The Elk Country model was one of the strangest from the company, featuring a shrimp-tail headstock and Elk vibrato. This one’s logo has been worn off.
The background of Elk Guitars is as intriguing as its oddball models, which are now rarities on the vintage market.
Okay, so what if I told you that the intersection of a love for country music, a hunter’s magazine, and a dentist led to the start of one of the legendary Japanese guitar lines of the 1960s and ’70s? Well, read on good people, and let me spin the yarn of Elk Guitars!
“He liked the simple name and realized that the word ‘elk,’ written in English or Japanese, is only three characters. And so, the ‘Elk’ brand was born.”
Started in 1963 by Yukiho Yamada, the company was originally called Miyuki Industries and focused on the production of electric guitar amps. Yamada was a fine guitar player and was fiddling around with amp designs for his own onstage use. The company gained a solid reputation by making 35- and 45-watt amps using the “Echo” brand name. Then, around July 1965, they started making electric guitars, which coincided with the electric guitar boom and the Beatles creating musical shockwaves around the world.
Yamada had a passion for Western-style music, and had an older brother who would play records for him like “Oh My Darling, Clementine” and the theme from Stagecoach. He also grew up during American occupation and was influenced by music played on the Far East Network radio station, or FEN. His taste for country music matched his love for the outdoors and the idea of hunting, and, while perusing a foreign hunting magazine, he came across a photo of an elk. He liked the simple name and realized that the word “elk,” written in English or Japanese, is only three characters. And so, the “Elk” brand was born.
Yamada was adamant from the start that his guitars be of professional quality, and he researched everything from tonewoods to pickup designs to truss rods. Before he started electric guitar production in earnest, Yamada bought a Fender Jaguar, which was a very expensive purchase in Japan at that time. His aforementioned older brother happened to be a dentist, and, using X-rays, he helped study the truss rod and other components of the Jaguar without having to destroy it (as was done to a few Mosrite guitars at that time).

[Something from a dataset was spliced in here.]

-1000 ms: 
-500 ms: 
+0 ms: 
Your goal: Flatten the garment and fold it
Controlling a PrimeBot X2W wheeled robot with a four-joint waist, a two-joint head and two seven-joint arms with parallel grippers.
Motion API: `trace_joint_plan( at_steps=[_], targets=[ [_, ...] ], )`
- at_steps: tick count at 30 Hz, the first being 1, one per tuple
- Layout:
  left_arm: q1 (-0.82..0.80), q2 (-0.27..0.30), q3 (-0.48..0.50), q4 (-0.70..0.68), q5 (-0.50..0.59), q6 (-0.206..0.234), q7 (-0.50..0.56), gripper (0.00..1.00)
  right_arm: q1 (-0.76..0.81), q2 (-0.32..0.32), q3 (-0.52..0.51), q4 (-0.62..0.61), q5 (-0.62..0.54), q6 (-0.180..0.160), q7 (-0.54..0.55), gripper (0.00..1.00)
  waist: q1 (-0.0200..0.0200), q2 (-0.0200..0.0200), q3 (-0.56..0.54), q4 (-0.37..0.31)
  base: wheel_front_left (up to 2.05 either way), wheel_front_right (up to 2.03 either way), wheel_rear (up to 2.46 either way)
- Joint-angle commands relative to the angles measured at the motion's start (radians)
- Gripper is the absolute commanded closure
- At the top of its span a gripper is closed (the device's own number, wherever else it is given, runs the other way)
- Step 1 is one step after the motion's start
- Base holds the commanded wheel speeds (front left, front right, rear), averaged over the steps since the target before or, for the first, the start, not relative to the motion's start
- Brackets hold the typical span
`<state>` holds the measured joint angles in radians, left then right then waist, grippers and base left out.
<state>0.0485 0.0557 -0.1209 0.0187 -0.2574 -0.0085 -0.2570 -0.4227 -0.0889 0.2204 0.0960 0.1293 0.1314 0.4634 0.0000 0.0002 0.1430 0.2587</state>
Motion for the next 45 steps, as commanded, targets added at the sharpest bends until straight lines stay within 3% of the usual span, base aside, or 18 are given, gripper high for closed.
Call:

Armed with this knowledge, Yamada began producing some fine guitars. Rather than mass-producing, he kept production low to maintain quality. One of the first solidbody electrics was the Elk Country, which arrived sometime in 1966. In our photo, we can see a few of the hallmarks of Elk guitars. The shrimp-tail headstock and the Elk vibrato are common on many of the models. The vibrato was an in-house design that was made at the amplifier factory. These units work so well, and pair up nicely with the adjustable bridge and tuners.
Now, check out the Jaguar-ish pickups, which are relatively good copies of actual Jaguar pickups. Yamada’s uncle, who was working at an electronics factory in Haneda, took apart the original Jaguar pickup and discovered the use of alnico, which is what gives Elk guitars a great sound that’s full, percussive, and clear. The Country guitar was one of the weirder offerings from the catalog, and didn’t have a very long production run. But you can still see the Jaguar influences in the electronics array that had a volume and tone knob, and two mini switches for the pickup selection. The body has a slightly offset design combined with some exaggerated contours, and this guitar just speaks to my love of the oddballs.
Elk guitars were only really sold and marketed in Japan, so finding a good example is difficult. Adding to the rarity is that almost every one of the Elk or Miyuki logos have simply disintegrated over time, leaving only an oval-shaped bare spot on the headstock. The first Elk guitar I ever came across was a very fine straight-up Jaguar copy, which suffered from the missing logo. It took me a few years to figure out the origin of that guitar, and I suspect some of these Elks puzzled others as well.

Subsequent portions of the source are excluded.